1. What factors does the adequacy of the solution of simultaneous linear equations depend on?

Solution:

The product of condition number Cond$(A)=\|A\|\|A^{-1}\|$ and machine epsilon $\epsilon$.

2. If a system of equations $[A][X]=[B]$ is ill-conditioned, then

A. $\det(A)=0$

B. Cond$(A)=1$

C. Cond$(A)$ is large

D. $\|A\|$ is large

Solution:

If the system is ill-conditioned, then the condition number Cond$(A)=\|A\|\|A^{-1}\|$ is large. The correct answer is C.

3. If Cond$(A)=10^{4}$ and $\epsilon=0.119\times10^{-6}$, then in $[A][X]=[B]$, at least how many significant digits are correct in the solution?

Solution:
$$\text{Cond}(A)\times\epsilon \leq 0.5\times10^{-m}$$ $$\Rightarrow 10^{4}\times0.119\times10^{-6} \leq 0.5\times10^{-m}$$ $$\Rightarrow m\leq {\log(0.5)-\log(0.119\times10^{-2})\over \log(10)} = 2.623423$$ Thus at least 2 significant digits are correct in the solution.

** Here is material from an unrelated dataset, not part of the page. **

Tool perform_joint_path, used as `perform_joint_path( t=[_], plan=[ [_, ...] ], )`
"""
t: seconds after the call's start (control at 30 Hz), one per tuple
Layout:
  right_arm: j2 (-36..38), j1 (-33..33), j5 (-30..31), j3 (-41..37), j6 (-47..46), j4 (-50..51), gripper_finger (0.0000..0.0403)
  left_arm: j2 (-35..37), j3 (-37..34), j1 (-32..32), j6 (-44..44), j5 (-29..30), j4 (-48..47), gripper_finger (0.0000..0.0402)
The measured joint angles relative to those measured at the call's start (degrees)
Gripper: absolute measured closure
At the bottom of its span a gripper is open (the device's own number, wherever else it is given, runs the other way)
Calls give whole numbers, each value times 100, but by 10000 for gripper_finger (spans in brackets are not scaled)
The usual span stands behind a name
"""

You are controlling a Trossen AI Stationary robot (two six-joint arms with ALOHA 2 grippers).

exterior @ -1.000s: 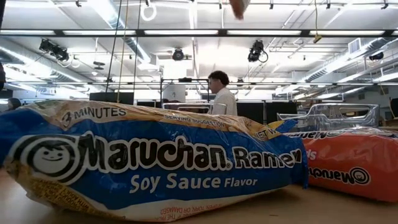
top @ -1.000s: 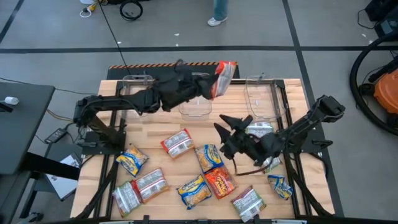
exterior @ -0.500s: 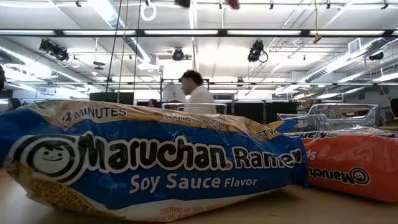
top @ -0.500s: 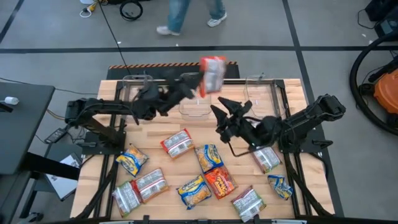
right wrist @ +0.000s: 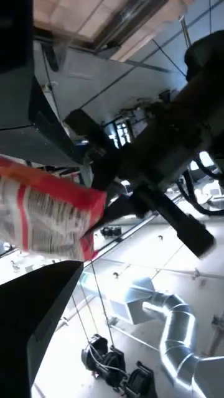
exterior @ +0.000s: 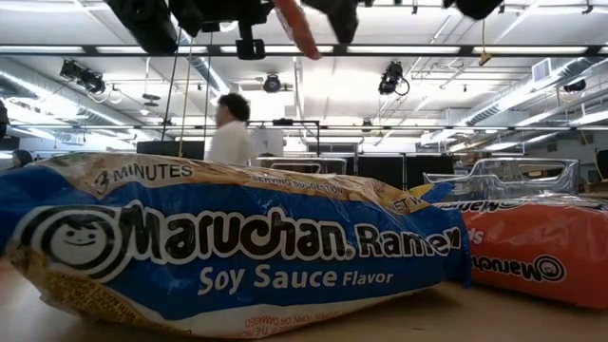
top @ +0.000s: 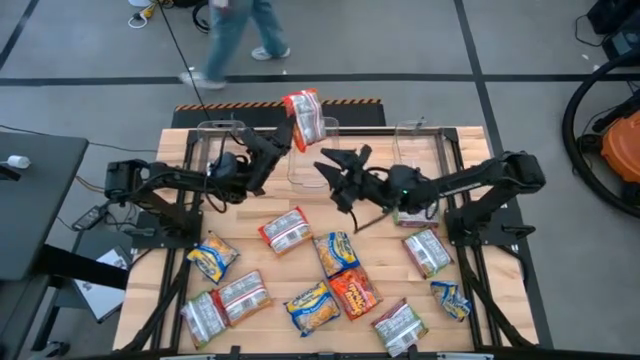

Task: Sort Maruchan noodles
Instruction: Put the orange noodle pack into the middle transparent bin

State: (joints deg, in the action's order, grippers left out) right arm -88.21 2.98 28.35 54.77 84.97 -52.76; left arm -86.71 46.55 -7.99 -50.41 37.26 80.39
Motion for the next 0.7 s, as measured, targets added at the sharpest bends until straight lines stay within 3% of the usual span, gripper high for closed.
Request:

4. Make a small change in the coefficient matrix of $$\begin{bmatrix}1& 2 \\ 2& 3.999\end{bmatrix} \begin{bmatrix}x\\ y\end{bmatrix} = \begin{bmatrix}4\\ 7.999\end{bmatrix}$$ and find $${\|\Delta X\|_{\infty} \big/ \|X\|_{\infty}\over \|\Delta A\|_{\infty} \big/ \| A\|_{\infty}}$$

Solution:

The solution of the original system is $$ \begin{bmatrix}x\\ y\end{bmatrix} = \begin{bmatrix}2\\ 1\end{bmatrix}$$
Making a small change in the coefficient matrix as $$\begin{bmatrix} 1.001& 2.001 \\ 2.001& 4.000\end{bmatrix} \begin{bmatrix}x\\ y\end{bmatrix} = \begin{bmatrix}4\\ 7.999\end{bmatrix}$$ and the solution is $$\begin{bmatrix}x\\ y\end{bmatrix} = \begin{bmatrix}5999\\ -2999\end{bmatrix}$$ Hence the row sum norms are $$\|X\| = 2,\ \|\Delta X\|=5997,\ \|A\|=5.999,\ \|\Delta A\|=0.002$$ Thus the ratio is $${\|\Delta X\|_{\infty} \big/ \|X\|_{\infty}\over \|\Delta A\|_{\infty} \big/ \| A\|_{\infty}} = {5997 \big/ 2\over 0.002 \big/ 5.999} = 8994001$$ It is a large number. Hence we can conclude that this system is ill-conditioned. On the other hand, we can calculate the condition number of the coefficient matrix, note that $A^{-1} = \begin{bmatrix}-3999& 2000 \\ 2000& -1000 \end{bmatrix}$, and hence $$\|A\|\|A^{-1}\|= 5.999\times5999=35988 $$ which is also a large number.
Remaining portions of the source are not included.